Your goal: Where the string "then" appears in a line of the data, show that line.

- - - -

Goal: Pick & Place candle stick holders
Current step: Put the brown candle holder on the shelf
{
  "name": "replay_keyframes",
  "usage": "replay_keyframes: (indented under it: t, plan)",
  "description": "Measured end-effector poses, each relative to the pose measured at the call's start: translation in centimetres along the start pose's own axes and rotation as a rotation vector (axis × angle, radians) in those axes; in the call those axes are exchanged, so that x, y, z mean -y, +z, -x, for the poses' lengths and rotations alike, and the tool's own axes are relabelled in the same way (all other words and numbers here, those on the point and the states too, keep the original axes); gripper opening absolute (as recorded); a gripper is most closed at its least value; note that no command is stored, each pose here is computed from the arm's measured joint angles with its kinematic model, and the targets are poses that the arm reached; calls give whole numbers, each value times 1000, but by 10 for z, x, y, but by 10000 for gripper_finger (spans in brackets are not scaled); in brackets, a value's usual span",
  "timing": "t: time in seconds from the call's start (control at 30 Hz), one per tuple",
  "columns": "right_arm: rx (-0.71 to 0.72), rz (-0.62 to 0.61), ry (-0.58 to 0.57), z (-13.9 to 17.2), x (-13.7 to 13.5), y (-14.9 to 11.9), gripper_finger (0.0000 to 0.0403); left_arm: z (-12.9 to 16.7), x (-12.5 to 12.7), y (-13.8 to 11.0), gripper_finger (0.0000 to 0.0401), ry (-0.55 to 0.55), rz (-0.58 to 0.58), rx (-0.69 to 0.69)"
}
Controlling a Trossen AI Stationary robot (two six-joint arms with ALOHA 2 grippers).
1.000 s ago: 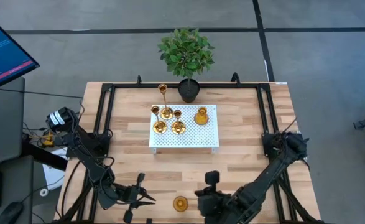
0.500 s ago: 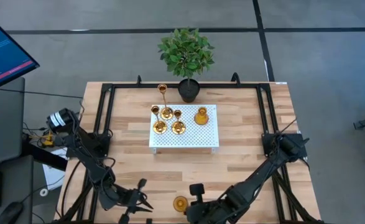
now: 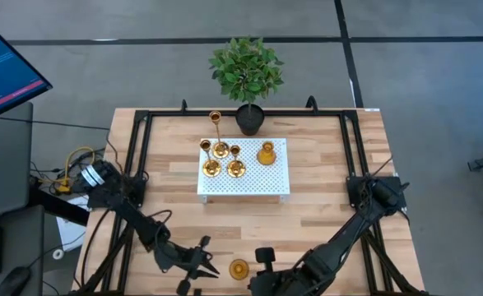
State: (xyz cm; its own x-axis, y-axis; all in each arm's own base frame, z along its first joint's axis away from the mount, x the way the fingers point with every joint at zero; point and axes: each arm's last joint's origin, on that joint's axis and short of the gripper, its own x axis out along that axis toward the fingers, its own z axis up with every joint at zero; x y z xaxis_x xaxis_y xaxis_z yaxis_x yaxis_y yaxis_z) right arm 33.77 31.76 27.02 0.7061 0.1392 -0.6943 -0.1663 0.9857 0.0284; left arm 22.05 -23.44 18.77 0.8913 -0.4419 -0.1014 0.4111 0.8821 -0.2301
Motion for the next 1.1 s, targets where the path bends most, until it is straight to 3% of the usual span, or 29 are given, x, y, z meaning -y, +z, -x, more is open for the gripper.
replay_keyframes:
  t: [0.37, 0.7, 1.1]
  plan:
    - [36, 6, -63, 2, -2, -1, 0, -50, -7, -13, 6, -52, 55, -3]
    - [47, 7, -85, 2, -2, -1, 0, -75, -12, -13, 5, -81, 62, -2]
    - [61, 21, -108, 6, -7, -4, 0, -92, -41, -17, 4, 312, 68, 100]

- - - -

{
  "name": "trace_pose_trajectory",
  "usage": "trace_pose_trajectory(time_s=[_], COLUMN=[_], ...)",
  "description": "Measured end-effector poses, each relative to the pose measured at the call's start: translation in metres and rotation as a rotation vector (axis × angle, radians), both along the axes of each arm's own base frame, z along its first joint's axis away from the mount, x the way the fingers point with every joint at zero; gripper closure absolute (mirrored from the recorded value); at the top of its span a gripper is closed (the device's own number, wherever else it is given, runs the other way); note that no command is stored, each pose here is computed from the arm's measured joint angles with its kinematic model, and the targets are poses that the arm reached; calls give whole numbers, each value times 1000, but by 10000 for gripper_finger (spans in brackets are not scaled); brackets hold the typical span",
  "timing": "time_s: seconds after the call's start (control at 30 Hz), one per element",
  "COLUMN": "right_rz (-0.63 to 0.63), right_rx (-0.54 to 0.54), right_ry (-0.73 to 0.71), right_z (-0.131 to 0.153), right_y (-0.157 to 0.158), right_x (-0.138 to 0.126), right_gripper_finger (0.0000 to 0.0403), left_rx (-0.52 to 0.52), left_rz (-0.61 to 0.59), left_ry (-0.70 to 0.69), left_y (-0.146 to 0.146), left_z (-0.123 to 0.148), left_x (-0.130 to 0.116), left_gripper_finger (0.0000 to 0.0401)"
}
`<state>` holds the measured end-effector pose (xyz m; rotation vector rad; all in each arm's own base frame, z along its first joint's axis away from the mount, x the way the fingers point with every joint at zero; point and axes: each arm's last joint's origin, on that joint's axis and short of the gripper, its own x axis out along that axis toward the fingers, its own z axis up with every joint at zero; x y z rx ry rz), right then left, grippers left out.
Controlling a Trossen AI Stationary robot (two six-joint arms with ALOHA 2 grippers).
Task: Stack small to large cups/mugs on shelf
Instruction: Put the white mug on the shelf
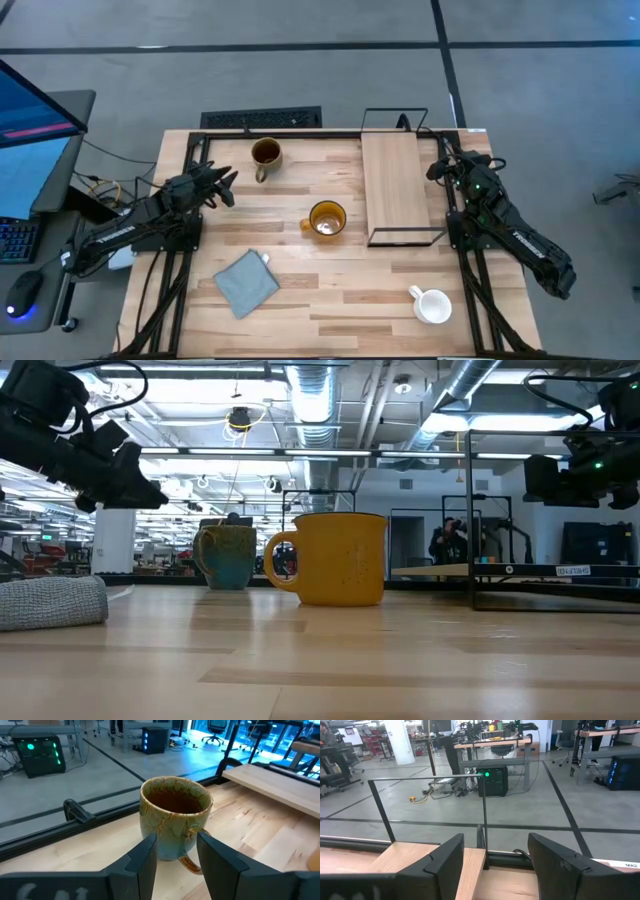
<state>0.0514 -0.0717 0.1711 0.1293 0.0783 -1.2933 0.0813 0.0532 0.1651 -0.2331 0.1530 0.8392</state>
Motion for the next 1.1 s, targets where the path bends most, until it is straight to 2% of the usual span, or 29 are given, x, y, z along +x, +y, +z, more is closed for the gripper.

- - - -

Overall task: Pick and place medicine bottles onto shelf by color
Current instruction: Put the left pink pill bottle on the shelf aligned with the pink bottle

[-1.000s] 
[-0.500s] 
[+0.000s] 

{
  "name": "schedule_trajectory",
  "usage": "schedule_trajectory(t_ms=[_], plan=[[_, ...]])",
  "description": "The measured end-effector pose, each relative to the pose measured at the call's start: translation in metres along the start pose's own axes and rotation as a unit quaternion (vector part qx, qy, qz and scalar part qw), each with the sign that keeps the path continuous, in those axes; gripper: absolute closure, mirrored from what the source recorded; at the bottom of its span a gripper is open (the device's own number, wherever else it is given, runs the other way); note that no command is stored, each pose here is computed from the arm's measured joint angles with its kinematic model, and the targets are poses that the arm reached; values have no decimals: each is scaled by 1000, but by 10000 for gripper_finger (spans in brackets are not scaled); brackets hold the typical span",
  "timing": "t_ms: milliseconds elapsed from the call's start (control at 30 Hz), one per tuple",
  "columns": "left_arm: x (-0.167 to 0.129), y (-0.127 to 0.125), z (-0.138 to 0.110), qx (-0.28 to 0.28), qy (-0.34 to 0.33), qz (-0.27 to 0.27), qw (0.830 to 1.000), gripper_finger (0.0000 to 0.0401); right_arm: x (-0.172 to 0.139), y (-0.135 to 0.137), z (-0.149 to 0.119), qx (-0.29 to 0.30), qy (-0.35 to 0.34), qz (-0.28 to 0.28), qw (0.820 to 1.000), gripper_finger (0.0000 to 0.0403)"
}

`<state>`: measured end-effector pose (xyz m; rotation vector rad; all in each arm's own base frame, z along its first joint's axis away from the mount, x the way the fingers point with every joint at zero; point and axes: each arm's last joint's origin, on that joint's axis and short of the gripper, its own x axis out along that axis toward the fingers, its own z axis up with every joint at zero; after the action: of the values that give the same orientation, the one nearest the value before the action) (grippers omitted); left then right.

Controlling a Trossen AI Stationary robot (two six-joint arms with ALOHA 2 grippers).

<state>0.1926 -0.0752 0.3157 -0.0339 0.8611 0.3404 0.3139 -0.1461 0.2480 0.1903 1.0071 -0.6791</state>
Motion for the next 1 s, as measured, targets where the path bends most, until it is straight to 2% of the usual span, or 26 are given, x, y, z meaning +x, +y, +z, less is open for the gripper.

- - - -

Exercise answer:
`<state>` holds the measured end-effector pose (xyz m; rotation vector rad; all in each arm's own base frame, z along its first joint's axis away from the mount, x the way the fingers point with every joint at zero; point and axes: each arm's last joint's origin, on that joint's axis and short of the gripper, its own x axis out along that axis toward the fingers, its own z axis up with every joint at zero; x y z rx ry rz), right then left, grippers left out.
`<state>`: measured end-effector pose (xyz m; rotation vector rad; all in each arm's own base frame, z along its first joint's axis away from the mount, x the way the fingers point with every joint at zero; point and axes: each arm's last joint's origin, on that joint's axis and short of the gripper, its own x axis out along that axis toward the fingers, its own z axis up with every joint at zero; after the action: of the values that give the same orientation, the one nearest the value before the action) (grippers omitted); left then right.

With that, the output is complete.